傅長靳盯著薑梔意停止的後背,眼尾悄悄地軟了下來。
倒是薑晏珩,站在薑梔意的麵前,大氣也不敢喘。
他也不知道是為什麼,自己素來就怕這個皇姐。
可明明她體弱多病,站在自己麵前,仿佛自己輕輕一推,就能讓她倒下。
但此刻,他卻半分也不敢頂撞。
“皇姐,我……”
薑晏珩動了動唇,還想勉強為自己挽回幾分顏麵。
“好了。”
薑梔意打斷他。
“傅大人還有公務要忙,三皇弟若是無事,便先回王府去吧,莫要失了皇家的體麵。

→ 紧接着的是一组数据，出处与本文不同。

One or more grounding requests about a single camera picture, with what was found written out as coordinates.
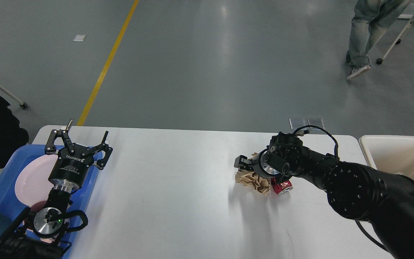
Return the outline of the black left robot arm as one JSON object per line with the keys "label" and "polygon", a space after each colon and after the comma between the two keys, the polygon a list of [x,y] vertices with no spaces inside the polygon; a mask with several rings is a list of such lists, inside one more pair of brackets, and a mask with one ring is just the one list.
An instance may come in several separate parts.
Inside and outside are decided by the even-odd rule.
{"label": "black left robot arm", "polygon": [[97,146],[74,143],[53,129],[45,147],[26,145],[0,176],[0,259],[67,258],[75,233],[88,225],[85,210],[112,147],[108,131]]}

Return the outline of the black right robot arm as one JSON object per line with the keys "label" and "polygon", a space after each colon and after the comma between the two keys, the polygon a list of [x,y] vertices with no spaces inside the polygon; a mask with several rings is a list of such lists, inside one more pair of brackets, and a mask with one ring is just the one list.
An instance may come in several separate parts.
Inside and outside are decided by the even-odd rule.
{"label": "black right robot arm", "polygon": [[253,158],[240,155],[234,167],[277,183],[299,177],[327,194],[332,209],[354,220],[363,234],[396,259],[414,259],[414,180],[363,164],[341,161],[304,146],[301,136],[311,125],[293,133],[279,132]]}

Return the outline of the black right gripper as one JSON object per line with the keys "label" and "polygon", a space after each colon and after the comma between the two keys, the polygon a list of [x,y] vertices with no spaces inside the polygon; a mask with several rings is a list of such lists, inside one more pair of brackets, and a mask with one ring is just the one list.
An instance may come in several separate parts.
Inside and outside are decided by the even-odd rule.
{"label": "black right gripper", "polygon": [[265,149],[251,158],[239,155],[235,158],[234,167],[240,172],[256,173],[262,178],[271,179],[283,175],[283,158]]}

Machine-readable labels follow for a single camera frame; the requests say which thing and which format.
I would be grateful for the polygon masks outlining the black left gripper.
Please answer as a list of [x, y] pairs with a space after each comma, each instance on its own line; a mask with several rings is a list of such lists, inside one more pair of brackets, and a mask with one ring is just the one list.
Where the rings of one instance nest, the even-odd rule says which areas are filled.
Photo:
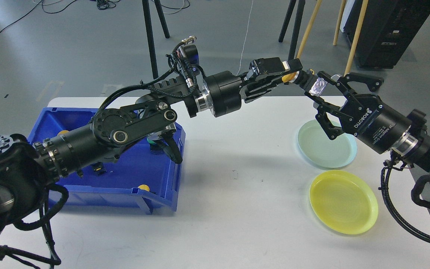
[[[250, 62], [249, 71], [244, 75], [244, 80], [258, 81], [272, 76], [291, 74], [302, 68], [302, 63], [297, 58], [285, 61], [279, 57], [260, 58]], [[241, 84], [242, 78], [233, 75], [230, 71], [205, 77], [200, 90], [200, 111], [209, 109], [215, 117], [237, 111], [241, 108]], [[284, 84], [282, 79], [248, 83], [243, 87], [243, 100], [245, 103], [252, 102], [270, 93], [272, 88], [279, 84]]]

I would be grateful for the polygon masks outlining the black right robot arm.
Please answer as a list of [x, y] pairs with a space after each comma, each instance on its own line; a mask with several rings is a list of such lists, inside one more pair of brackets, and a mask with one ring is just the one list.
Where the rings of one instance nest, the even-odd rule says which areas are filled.
[[375, 152], [390, 153], [381, 170], [380, 187], [385, 206], [394, 220], [408, 233], [430, 243], [430, 235], [408, 223], [396, 210], [389, 194], [392, 170], [419, 167], [426, 172], [416, 180], [411, 199], [430, 209], [430, 137], [425, 114], [418, 109], [404, 116], [375, 94], [358, 94], [349, 82], [377, 89], [381, 78], [359, 73], [331, 78], [326, 72], [300, 71], [296, 83], [315, 102], [317, 122], [330, 140], [343, 133], [359, 139]]

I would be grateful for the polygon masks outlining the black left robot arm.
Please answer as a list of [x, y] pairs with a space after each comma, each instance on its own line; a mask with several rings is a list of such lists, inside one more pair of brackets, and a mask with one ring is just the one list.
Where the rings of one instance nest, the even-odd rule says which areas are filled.
[[184, 102], [191, 117], [209, 109], [215, 117], [234, 112], [241, 102], [253, 101], [278, 84], [301, 79], [299, 59], [261, 58], [251, 61], [249, 71], [233, 75], [229, 71], [203, 77], [200, 89], [196, 38], [190, 36], [167, 55], [169, 70], [149, 83], [123, 87], [101, 104], [88, 124], [42, 142], [29, 143], [21, 134], [0, 135], [0, 233], [7, 225], [21, 231], [43, 230], [50, 257], [0, 245], [0, 259], [11, 257], [22, 264], [24, 258], [61, 264], [55, 252], [50, 220], [69, 198], [67, 188], [58, 185], [62, 177], [99, 162], [116, 162], [141, 140], [154, 143], [173, 162], [182, 162], [174, 140], [177, 114], [172, 105]]

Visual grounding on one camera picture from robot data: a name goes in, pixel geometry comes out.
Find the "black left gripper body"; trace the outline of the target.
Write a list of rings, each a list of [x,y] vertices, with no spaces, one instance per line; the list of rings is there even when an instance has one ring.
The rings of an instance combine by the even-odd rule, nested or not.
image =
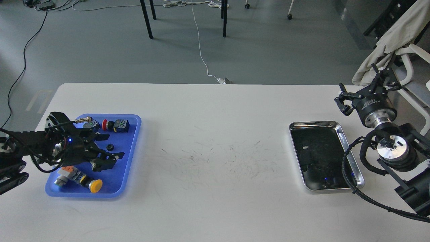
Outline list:
[[[78,128],[77,123],[91,121],[91,117],[71,120],[63,112],[51,112],[45,125],[45,163],[65,167],[94,161],[94,139],[98,133],[92,128]]]

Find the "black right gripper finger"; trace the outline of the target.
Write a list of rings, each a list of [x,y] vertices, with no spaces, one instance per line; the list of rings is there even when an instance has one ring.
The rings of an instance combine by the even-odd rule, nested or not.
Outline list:
[[[388,94],[391,91],[398,91],[402,89],[401,83],[392,68],[385,68],[379,70],[376,64],[372,64],[372,69],[376,75],[368,87],[370,94]]]
[[[339,83],[340,92],[335,98],[335,103],[345,116],[349,116],[363,99],[363,95],[357,92],[347,92],[344,84]]]

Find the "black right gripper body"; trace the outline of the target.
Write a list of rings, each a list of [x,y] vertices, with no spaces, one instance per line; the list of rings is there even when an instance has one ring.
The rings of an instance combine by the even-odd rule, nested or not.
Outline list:
[[[359,97],[353,101],[353,107],[365,127],[376,128],[396,119],[397,111],[384,87],[375,87],[372,91],[370,86],[366,86],[357,94]]]

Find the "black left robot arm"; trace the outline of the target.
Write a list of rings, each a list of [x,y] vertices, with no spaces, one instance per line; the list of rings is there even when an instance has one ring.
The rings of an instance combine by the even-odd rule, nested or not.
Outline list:
[[[110,153],[100,149],[97,141],[109,139],[109,134],[98,132],[100,128],[92,117],[70,120],[62,112],[51,112],[43,131],[8,131],[1,129],[1,194],[23,184],[28,173],[23,172],[30,156],[36,168],[43,173],[60,173],[58,186],[70,179],[91,193],[96,193],[102,181],[84,174],[76,165],[89,162],[94,172],[112,169],[124,153]]]

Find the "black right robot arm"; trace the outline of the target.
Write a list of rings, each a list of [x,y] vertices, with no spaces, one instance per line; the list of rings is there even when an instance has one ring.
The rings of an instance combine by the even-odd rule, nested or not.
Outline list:
[[[402,85],[392,69],[379,70],[376,64],[372,64],[372,68],[376,75],[368,86],[358,92],[347,92],[345,86],[339,84],[341,91],[334,99],[344,115],[349,116],[356,110],[361,123],[371,129],[366,136],[357,138],[346,149],[341,163],[343,177],[353,194],[365,201],[399,216],[428,223],[429,168],[410,180],[400,178],[396,172],[415,169],[420,164],[417,153],[429,158],[429,140],[409,123],[398,126],[393,122],[397,117],[397,110],[390,101],[388,92],[401,90]],[[399,184],[395,189],[396,193],[413,209],[413,213],[383,205],[351,182],[346,170],[346,158],[356,144],[361,144],[359,157],[364,167],[382,176],[389,174],[395,179]]]

”
薑晏珩咬了咬牙,終究還是不敢違逆薑梔意。
他隻能狠狠地瞪了傅長靳一眼,不甘心地開口。
“皇姐,我知道了。”
他沒想到,兩人都和離了,自家長姐竟還願意護著他。
薑晏珩帶著王府的侍衛們,悻悻然地離開。
宮道上瞬間安靜下來,隻剩下薑梔意和傅長靳兩人。
薑梔意轉過身來,麵朝傅長靳。
傅長靳這才看見她的正臉。
她好像比前幾日更加清瘦了些,臉色依舊微微發白,帶著病態的脆弱。
隻不過,那雙過往盛滿了溫柔繾綣的眸子裡,此刻隻剩下了一片疏離的平靜。
他喉結輕輕動了動,低聲開口。
“多謝長公主。”
薑梔意掀起眼皮,懶懶地看向他。
目光在他的臉上停留了片刻,又很快移開。
她開口時,聲音變得冷淡。
“傅大人不必謝我。就當我還是從前你道聽途說的那般,天真的長公主,喜歡打抱不平罷了。”
薑梔意頓了頓,語氣裡又添了幾分刻意裝出來的涼薄。
“不過傅大人若是以後再這般軟弱,任人欺淩,可就沒有人會像我這樣,傻傻地幫你了。”
這些話,一字一句,都像是一根根細針,刺在傅長靳的心口上。
從前他最引以為傲的利用,現在如同一個個回旋鏢,全都紮回他的心底。
薑梔意沒再看他,轉身對著宛月開口。
“我們走吧,彆讓母後等急了。”
“是,公主。”
宛月扶著薑梔意,一步步朝著慈寧宮的方向走去。
傅長靳站在原地,看著她纖瘦的背影漸漸遠去。
他握緊了藏在袖中的手,指節泛白,心底翻湧著無儘的苦澀。